Companies are too reliant on too few manufacturers ©  sefa ozel/Getty Images
Companies are too reliant on too few manufacturers © sefa ozel/Getty Images

The top four semiconductor sourcing mistakes

22 October 2021

Semiconductor shortages have hit industries from automotive to tech and they are forecast to last until 2023.

Lead times have drastically increased, rising for the ninth consecutive month in September to reach an average wait time of 21.7 weeks, according to Susquehanna Financial Group.

Atul Vashistha, founder of supply chain consultancy Supply Wisdom, said he expected shortages to last until 2023, but this was reliant on “no more major disruptions” hitting supply chains.

Vashistha said in order to be able to overcome disruptions “companies must increase the transparency and monitoring of their supply chains”.

Here are Vashistha's four top chip sourcing mistakes:

1. Not monitoring supply chains

“When you look at what companies are doing today, they'll keep an eye on the direct supplier. But they're not actually following the supply chain all the way through the initial stages,” Vashistha said. 

He explained many companies don’t know where their chips are coming from, but by monitoring they can mitigate the impact of disruptions by better understanding the challenges directly facing their supply chain. 

“If you don’t understand that, you would have no idea why a disruption might occur. But if you did, you would understand it. And the earlier you know it, the better you're able to respond.” 
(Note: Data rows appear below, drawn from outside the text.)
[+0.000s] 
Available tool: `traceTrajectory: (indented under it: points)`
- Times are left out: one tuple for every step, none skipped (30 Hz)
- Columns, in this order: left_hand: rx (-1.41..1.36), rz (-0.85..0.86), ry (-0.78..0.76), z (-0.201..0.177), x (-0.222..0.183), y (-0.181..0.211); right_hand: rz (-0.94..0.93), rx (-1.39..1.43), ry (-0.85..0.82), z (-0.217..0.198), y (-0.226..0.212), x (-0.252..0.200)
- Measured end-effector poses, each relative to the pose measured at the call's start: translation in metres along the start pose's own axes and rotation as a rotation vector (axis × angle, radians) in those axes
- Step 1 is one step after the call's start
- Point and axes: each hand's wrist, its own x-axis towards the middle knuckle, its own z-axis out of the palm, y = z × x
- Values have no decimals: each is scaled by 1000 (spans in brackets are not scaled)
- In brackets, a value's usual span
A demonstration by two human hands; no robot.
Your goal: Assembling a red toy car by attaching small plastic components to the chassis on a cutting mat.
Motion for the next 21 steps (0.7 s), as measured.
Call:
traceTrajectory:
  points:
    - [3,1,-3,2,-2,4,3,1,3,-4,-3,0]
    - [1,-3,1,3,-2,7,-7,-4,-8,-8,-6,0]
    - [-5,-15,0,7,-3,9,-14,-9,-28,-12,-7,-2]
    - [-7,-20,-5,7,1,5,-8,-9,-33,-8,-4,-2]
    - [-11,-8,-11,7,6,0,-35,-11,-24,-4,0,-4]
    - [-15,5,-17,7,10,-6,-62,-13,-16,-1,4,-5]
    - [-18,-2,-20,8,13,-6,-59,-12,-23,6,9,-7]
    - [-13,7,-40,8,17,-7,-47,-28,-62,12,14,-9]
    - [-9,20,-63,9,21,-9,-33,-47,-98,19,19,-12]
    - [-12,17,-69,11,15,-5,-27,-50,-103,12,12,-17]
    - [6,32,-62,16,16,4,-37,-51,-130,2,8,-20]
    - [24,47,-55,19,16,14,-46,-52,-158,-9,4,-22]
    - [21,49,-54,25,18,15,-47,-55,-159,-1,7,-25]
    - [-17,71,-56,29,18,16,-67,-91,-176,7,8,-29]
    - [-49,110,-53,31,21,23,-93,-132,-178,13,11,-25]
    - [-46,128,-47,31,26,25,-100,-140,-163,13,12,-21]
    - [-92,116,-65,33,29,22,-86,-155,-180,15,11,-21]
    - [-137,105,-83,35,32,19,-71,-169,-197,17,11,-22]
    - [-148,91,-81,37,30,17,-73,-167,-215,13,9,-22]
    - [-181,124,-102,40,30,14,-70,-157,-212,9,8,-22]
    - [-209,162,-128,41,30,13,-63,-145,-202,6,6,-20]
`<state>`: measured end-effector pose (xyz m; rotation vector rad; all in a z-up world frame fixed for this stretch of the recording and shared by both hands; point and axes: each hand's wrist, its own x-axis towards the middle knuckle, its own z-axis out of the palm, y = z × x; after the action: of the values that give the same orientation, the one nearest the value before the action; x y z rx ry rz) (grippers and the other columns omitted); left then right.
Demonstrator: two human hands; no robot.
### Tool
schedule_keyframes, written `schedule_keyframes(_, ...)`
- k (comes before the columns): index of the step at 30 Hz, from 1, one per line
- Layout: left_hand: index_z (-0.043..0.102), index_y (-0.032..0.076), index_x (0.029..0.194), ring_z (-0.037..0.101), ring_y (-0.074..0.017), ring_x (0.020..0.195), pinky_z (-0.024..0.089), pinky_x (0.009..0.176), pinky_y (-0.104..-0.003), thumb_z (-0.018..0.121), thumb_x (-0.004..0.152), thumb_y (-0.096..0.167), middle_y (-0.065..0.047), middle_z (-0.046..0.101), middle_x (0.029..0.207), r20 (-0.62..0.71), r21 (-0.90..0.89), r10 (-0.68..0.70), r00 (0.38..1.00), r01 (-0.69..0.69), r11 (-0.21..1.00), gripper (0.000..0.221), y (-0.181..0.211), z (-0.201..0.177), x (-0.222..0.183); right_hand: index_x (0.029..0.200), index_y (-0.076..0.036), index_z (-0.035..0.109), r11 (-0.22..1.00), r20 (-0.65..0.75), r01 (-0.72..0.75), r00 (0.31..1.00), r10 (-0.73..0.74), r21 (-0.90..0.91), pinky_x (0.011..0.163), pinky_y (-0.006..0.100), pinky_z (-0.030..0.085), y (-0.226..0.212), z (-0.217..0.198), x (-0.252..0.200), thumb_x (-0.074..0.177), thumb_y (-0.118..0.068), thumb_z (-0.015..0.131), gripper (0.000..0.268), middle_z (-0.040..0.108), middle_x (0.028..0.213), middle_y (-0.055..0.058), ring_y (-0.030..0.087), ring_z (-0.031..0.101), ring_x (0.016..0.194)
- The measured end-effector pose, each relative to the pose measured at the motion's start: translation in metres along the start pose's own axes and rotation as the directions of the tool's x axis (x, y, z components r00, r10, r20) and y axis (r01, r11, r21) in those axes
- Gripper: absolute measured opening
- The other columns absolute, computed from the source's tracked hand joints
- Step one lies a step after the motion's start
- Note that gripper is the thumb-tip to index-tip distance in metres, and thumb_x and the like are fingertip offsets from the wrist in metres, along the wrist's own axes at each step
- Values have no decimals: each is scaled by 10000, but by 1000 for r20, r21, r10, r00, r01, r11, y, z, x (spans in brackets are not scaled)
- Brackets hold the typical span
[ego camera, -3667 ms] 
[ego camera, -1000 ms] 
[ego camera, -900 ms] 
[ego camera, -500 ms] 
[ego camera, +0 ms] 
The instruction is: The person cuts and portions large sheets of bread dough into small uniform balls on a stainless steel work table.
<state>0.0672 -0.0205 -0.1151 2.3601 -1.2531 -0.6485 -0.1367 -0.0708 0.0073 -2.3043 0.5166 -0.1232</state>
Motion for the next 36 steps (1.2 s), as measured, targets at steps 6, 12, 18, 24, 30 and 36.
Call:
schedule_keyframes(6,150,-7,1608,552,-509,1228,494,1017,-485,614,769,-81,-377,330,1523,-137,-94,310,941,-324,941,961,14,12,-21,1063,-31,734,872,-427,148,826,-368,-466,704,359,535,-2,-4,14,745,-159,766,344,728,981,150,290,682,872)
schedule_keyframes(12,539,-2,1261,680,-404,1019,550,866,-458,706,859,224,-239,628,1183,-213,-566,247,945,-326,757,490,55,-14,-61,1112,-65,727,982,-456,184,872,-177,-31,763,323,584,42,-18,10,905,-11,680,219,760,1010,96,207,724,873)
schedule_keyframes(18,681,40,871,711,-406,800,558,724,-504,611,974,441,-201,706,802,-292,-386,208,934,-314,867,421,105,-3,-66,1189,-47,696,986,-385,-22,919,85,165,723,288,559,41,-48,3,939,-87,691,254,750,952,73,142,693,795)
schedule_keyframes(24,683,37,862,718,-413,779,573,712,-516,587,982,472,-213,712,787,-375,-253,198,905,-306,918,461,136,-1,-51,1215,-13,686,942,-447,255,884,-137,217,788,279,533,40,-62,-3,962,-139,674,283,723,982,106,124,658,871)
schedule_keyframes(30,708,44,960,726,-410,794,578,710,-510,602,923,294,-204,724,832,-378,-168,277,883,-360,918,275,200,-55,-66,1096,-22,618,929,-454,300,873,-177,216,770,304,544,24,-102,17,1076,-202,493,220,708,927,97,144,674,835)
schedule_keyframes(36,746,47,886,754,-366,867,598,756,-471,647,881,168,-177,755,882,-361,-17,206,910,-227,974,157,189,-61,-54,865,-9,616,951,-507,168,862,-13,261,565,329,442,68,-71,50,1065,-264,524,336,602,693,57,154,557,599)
2. Too reliant on too few manufacturers

“We are over-reliant on a few countries, a few locations and a few suppliers for semiconductors,” Vashistha said. 

He pointed to how chip manufacturing over the past two decades has increasingly become concentrated in east Asia, leaving Western countries without semiconductor plants. 

Vashistha argued that while investing in domestic semiconductor production would bring initial costs, the savings it could bring companies in terms of supply security would outweigh the upfront costs.  

“There's a huge benefit in assured supply. In the long run, you might actually offset that increase in costs, because you don't have business disruption like you're having now.”

He continued: “Consumers are going to prefer companies that are more dependable than others, so your brand reputation benefits from being a more assured partner or a more assured supplier.”

Companies must act now to diversify their semiconductor supply chains or risk facing “even bigger challenges in the future”.

3. Lack of risk management

Vashistha said a fundamental factor driving the shortages has been a lack of risk management. 

He said: “This is a perfect example where we have to have a certain degree of planning capacity. Companies have assumed these disruptions are black swans. The interesting part is, these are no longer black swans.

“People talk about Covid as a once in a lifetime experience. No, we've had four pandemics in the last 20 years. Covid has just happened to have the biggest impact of the four pandemics. Companies need to have a risk management strategy that reflects the fact that these are not black swan events.” 

4. Data streams 

There are streams of data that companies should be utilising to take greater control of supply chains, Vashistha said. 

“The only way in today's fast changing environment to understand what risk you're undertaking, is if you have some kind of a continuous risk intelligence mechanism, where you're getting streams of risk intelligence on a continual basis, and as near to real time as possible. And get that not just for your third party, but for that entire supply chain.”

He said these kinds of data and tech driven monitoring systems are the future of supply chains in increasingly uncertain environments. He said: “Fast forward another 12-24 months, and I think you're going to start seeing that as becoming a standard practice where companies will monitor the entire supply chain.”